The original capital of the province may have been located in what is now Hiratsuka, although other contenders include Ōiso and Ebina. Of all the former provinces of Japan, Sagami is the only in which the ruins of the Nara period capital have yet to be found. The Kokubun-ji is located in what is now Ebina. Under the Engishiki classification system, Sagami was ranked as a "major country" (上国, jōkoku) in terms of importance and a "faraway country" (遠国, ongoku), in terms of distance from the capital. It was also included as one of the Tōkaidō provinces and was governed by a Kuni no miyatsuko.

Samukawa jinja was designated as the chief Shinto shrine (ichinomiya) for the province.

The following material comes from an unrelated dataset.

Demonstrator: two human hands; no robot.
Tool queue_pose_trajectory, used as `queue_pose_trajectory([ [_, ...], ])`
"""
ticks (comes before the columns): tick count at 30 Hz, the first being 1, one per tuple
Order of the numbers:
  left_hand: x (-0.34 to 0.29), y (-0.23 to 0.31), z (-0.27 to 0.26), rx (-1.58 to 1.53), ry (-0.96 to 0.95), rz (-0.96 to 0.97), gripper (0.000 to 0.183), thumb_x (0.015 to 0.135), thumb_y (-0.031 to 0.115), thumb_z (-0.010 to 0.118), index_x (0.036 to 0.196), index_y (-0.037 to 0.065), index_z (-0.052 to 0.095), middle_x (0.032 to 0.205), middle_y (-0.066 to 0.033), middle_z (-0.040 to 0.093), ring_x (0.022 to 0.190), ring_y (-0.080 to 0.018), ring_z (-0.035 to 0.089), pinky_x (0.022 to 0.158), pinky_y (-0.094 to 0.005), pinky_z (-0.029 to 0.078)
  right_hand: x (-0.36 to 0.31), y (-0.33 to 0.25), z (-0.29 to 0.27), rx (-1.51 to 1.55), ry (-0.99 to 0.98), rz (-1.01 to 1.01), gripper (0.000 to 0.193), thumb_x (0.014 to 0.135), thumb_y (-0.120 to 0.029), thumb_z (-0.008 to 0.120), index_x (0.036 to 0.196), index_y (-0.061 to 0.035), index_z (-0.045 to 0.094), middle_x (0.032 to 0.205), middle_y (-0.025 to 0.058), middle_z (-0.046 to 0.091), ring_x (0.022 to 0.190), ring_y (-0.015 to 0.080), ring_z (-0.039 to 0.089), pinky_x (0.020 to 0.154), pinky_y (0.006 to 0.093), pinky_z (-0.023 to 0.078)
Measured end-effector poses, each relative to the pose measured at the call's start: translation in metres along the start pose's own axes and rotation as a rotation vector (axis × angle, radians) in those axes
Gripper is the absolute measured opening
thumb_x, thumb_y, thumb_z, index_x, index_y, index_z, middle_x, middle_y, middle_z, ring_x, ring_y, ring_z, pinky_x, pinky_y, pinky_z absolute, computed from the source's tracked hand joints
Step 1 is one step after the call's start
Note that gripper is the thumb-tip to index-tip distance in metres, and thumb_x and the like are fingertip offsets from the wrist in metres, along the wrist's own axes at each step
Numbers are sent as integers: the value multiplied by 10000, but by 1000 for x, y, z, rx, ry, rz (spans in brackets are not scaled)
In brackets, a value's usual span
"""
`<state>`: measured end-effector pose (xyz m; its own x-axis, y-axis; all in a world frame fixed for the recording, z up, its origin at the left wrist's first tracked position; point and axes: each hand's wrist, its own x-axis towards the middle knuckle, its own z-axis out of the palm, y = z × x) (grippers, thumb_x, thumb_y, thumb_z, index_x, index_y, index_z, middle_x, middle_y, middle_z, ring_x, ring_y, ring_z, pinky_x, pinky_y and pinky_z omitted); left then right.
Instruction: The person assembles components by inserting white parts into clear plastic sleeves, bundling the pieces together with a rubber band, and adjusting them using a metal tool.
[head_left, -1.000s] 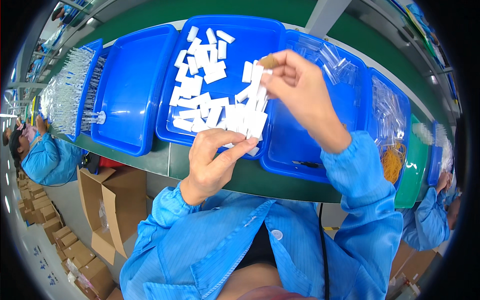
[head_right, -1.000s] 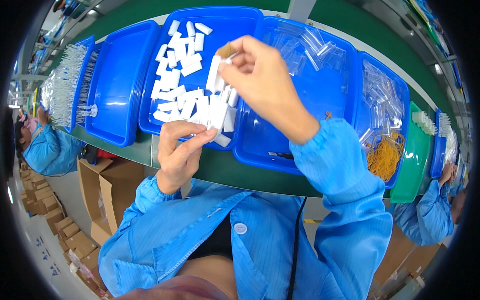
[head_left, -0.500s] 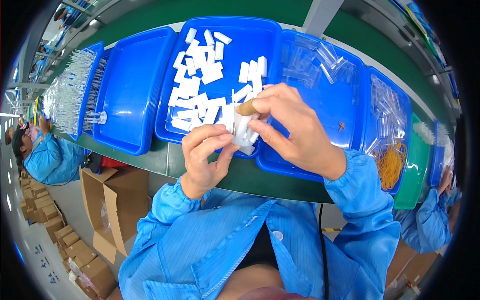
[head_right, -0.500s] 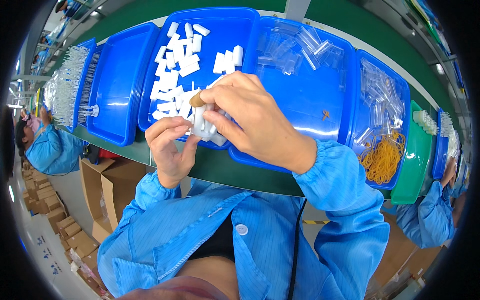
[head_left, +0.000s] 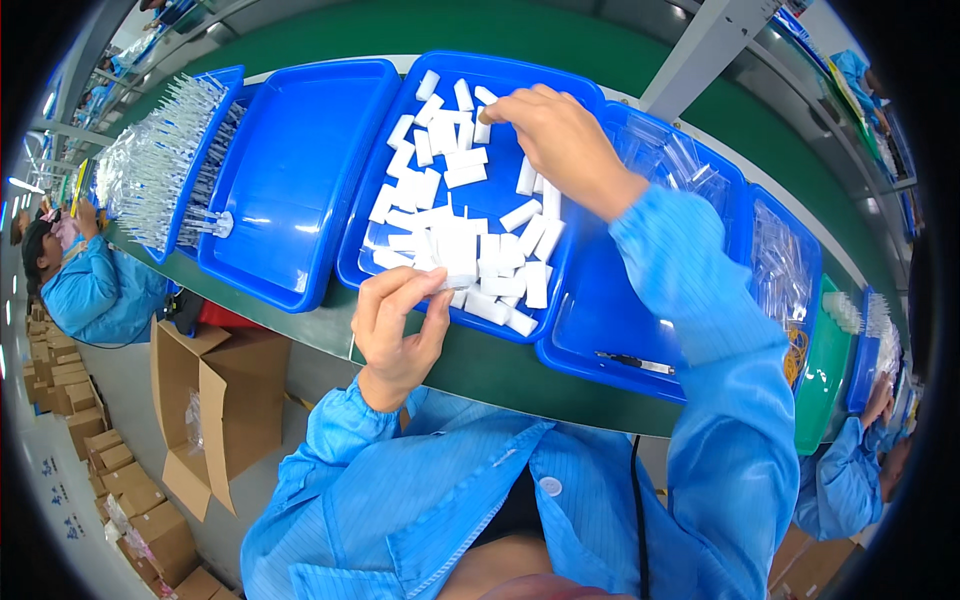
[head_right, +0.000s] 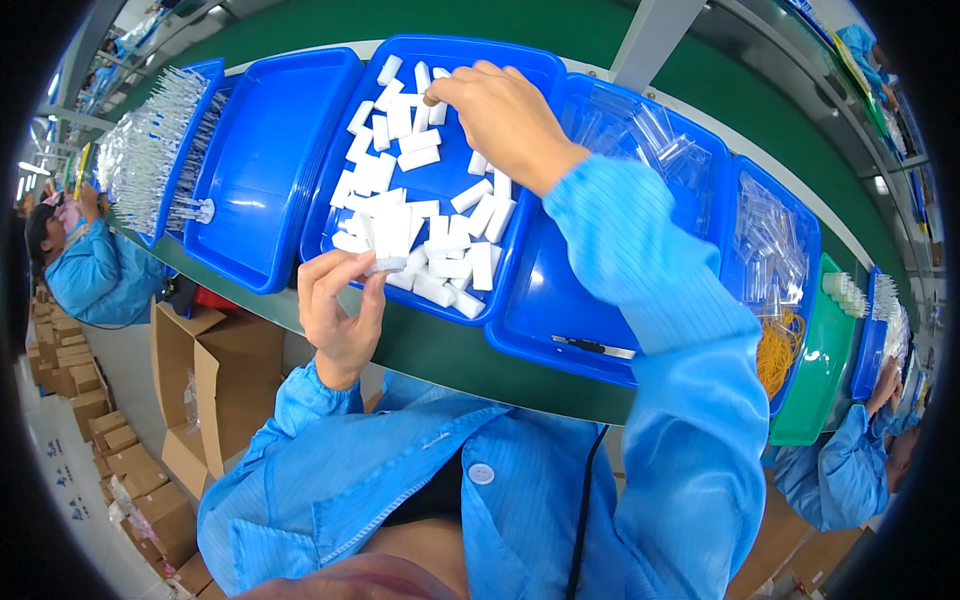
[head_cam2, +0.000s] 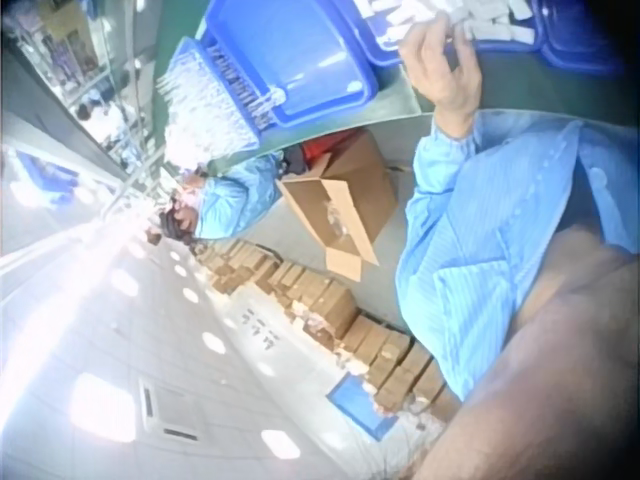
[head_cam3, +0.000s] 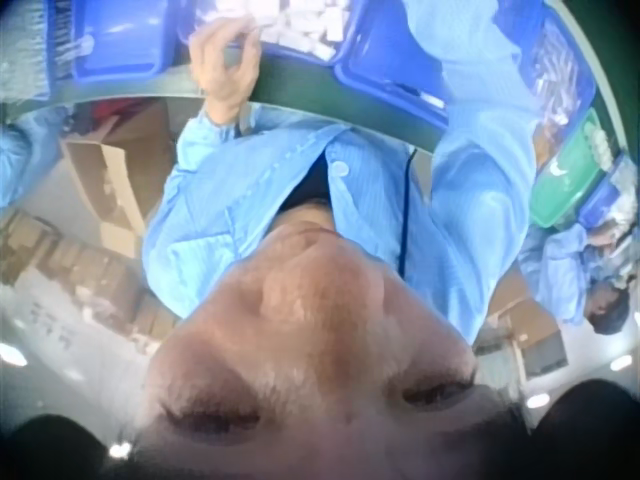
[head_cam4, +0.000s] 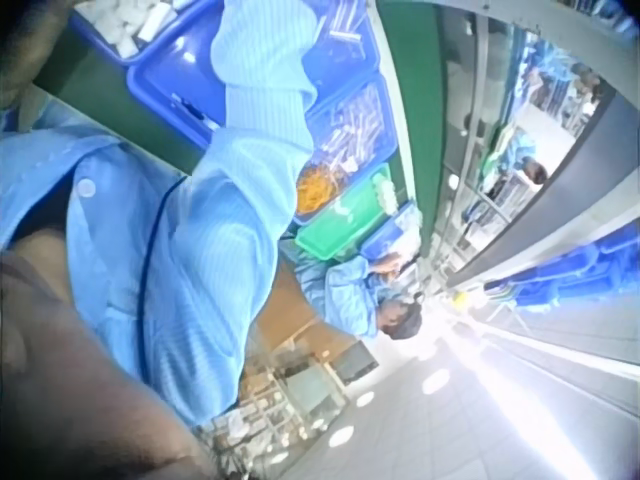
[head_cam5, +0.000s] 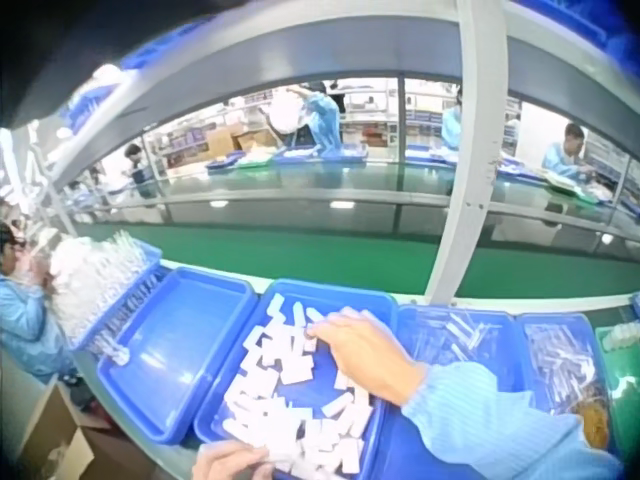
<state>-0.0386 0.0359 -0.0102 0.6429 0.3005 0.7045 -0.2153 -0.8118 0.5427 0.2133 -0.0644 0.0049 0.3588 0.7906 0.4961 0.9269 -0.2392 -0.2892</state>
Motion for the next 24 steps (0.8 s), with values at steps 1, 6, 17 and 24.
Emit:
queue_pose_trajectory([
  [1, 0, 0, 0, 1, 2, 3, 407, 682, -87, 784, 1052, 36, 666, 948, -104, 636, 809, -221, 644, 651, -298, 524, 8, 6, 8, -2, 3, -2, 252, 844, -5, 591, 1043, -116, 700, 974, 63, 695, 973, 251, 607, 846, 385, 462],
  [6, -3, -3, -6, 22, 11, -14, 417, 678, -88, 793, 1057, 44, 681, 925, -94, 636, 778, -211, 646, 633, -284, 526, 31, 2, 23, -331, -260, -223, 256, 816, -24, 624, 1058, -80, 684, 981, 50, 694, 1008, 213, 618, 877, 358, 469],
  [17, 1, -1, -3, 4, -70, 49, 360, 710, -101, 766, 1032, 39, 687, 1028, -117, 621, 890, -222, 629, 742, -303, 526, 20, -9, 26, -261, -311, -52, 288, 754, -27, 694, 1034, -42, 630, 957, 107, 660, 976, 291, 624, 815, 390, 546],
  [24, 3, 6, 1, -60, -116, 87, 385, 685, -106, 770, 1027, 51, 688, 1119, -158, 645, 875, -252, 673, 700, -299, 569, 10, -29, -10, 216, -53, 265, 280, 798, -58, 686, 1069, -36, 620, 879, 98, 658, 781, 203, 662, 667, 333, 538],
])
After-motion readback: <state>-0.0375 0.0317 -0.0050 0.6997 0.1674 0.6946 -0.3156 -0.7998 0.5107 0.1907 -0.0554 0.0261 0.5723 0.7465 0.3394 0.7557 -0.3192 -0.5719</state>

Records of Sagami during the Heian period are sparse, but during this period large shōen controlled by various warrior-class clans developed. The Miura clan was one of the most powerful of these clans. During the Kamakura period, Sagami was the center of the Kamakura shogunate, based in Kamakura, founded by Minamoto no Yoritomo and subsequently controlled by his former stewards, the Hōjō clan.

The province came under the control of the Uesugi clan for much of the Sengoku period, and was a highly contested territory, before the consolidation under the rule of the Later Hōjō clan based at Odawara. After the defeat of the Later Hōjō clan at the hands of Toyotomi Hideyoshi in 1590, Sagami was part of the territory in the Kantō region which came under the rule of Tokugawa Ieyasu. With the establishment of the Tokugawa shogunate, the western portion of the province formed Odawara Domain, and the remainder of the province was tenryō territory under direct administrative control of the Tokugawa shogunate, ruled though a number of hatamoto administrators. A number of feudal domains from outside Sagami Province also had small scattered holdings within the province.

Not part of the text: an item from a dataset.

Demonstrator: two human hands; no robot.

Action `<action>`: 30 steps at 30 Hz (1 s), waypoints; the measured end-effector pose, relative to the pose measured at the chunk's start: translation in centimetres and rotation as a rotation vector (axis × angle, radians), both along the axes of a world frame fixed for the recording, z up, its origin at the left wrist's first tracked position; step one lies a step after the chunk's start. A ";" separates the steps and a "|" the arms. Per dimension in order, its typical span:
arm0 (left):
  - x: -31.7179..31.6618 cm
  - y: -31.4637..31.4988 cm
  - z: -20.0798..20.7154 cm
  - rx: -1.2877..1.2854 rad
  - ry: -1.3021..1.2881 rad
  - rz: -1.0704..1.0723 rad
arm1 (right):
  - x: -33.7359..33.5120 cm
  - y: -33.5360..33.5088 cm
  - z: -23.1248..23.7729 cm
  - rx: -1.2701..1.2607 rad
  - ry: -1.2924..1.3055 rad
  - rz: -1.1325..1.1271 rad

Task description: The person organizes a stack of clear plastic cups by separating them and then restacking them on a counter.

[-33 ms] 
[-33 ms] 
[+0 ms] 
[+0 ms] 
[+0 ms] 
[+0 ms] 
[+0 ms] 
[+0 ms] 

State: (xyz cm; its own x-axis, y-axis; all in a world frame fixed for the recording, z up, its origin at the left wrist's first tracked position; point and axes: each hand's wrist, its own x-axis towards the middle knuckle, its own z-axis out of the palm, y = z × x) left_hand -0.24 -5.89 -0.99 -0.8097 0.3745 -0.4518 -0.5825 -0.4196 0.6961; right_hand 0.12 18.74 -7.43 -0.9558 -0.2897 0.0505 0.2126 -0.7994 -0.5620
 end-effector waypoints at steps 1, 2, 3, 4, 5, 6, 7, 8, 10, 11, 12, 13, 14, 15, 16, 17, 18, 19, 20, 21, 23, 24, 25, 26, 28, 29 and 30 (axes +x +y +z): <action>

During the Edo period, Sagami prospered due to its location on the Tōkaidō road connecting Edo with Kyoto, and numerous post towns developed. Uraga, at the entrance to Edo Bay was a major maritime security checkpoint for ships entering or leaving the Shogunate capital. However, the 1703 Genroku earthquake caused severe damage to Odawara, destroying much of Odawara-juku. This was followed by further natural disasters, including the October 4, 1707 Hōei earthquake and the Hōei eruption of Mount Fuji in December of the same year.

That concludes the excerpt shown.